As of v0.9.1 (with the NNVM merge), MXNet has a built-in profiler that gives detailed information about execution time at the symbol level. This feature complements general profiling tools like nvprof and gprof by summarizing at the operator level, instead of a function, kernel, or instruction level.

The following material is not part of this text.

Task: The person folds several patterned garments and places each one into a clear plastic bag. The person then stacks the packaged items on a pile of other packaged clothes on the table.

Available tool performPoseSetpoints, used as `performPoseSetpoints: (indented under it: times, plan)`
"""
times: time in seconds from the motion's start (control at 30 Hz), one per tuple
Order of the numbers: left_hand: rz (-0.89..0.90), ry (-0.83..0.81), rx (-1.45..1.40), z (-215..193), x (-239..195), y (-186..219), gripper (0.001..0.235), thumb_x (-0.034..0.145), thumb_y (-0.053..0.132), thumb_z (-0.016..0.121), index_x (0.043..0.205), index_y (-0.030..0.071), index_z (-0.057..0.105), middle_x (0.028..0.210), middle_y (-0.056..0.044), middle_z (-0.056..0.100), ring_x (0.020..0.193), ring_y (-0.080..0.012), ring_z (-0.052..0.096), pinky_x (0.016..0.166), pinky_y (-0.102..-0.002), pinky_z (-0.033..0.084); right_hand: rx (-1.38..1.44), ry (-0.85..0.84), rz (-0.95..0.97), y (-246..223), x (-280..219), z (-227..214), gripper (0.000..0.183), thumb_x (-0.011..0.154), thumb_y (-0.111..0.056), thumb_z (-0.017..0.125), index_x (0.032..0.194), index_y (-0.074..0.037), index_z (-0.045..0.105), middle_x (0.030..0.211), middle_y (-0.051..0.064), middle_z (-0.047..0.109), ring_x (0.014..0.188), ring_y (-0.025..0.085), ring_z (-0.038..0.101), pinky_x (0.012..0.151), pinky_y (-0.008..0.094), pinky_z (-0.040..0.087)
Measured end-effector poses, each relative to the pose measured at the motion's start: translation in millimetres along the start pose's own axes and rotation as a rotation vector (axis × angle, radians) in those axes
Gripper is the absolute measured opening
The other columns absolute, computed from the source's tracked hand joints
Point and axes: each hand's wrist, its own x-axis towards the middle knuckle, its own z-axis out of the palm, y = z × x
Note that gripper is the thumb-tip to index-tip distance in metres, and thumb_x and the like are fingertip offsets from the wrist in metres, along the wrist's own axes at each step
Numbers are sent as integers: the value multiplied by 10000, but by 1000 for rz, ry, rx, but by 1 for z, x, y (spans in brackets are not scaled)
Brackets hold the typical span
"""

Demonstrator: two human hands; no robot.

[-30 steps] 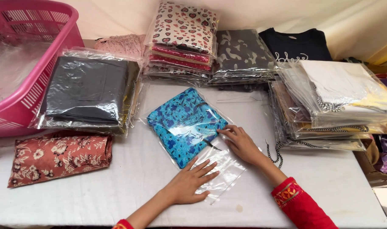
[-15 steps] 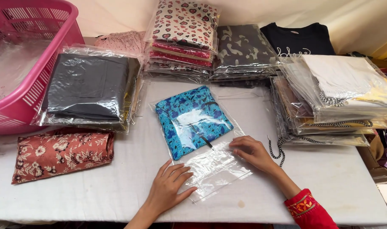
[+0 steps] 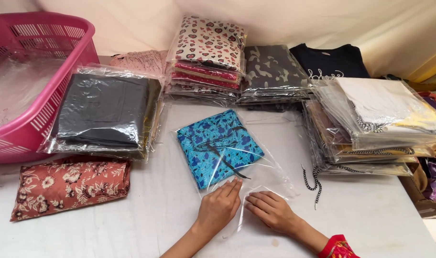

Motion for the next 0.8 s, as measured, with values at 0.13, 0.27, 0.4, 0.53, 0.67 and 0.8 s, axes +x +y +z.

The profiler can be turned on with an environment variable for an entire program run, or programmatically for just part of a run. See example/profiler for complete examples of how to use the profiler in code, but briefly, the Python code looks like:

    mx.profiler.set_config(profile_all=True, filename='profile_output.json')
    mx.profiler.set_state('run')

    # Code to be profiled goes here...

    mx.profiler.set_state('stop')

The mode parameter can be set to

  • symbolic to only include symbolic operations
  • all to include all operations

After the program finishes, navigate to your browser’s tracing (Example - chrome://tracing in a Chrome browser) and load the profile_output.json file output by the profiler to inspect the results.

MLP Profile

Note that the output file can grow extremely large, so this approach is not recommended for general use.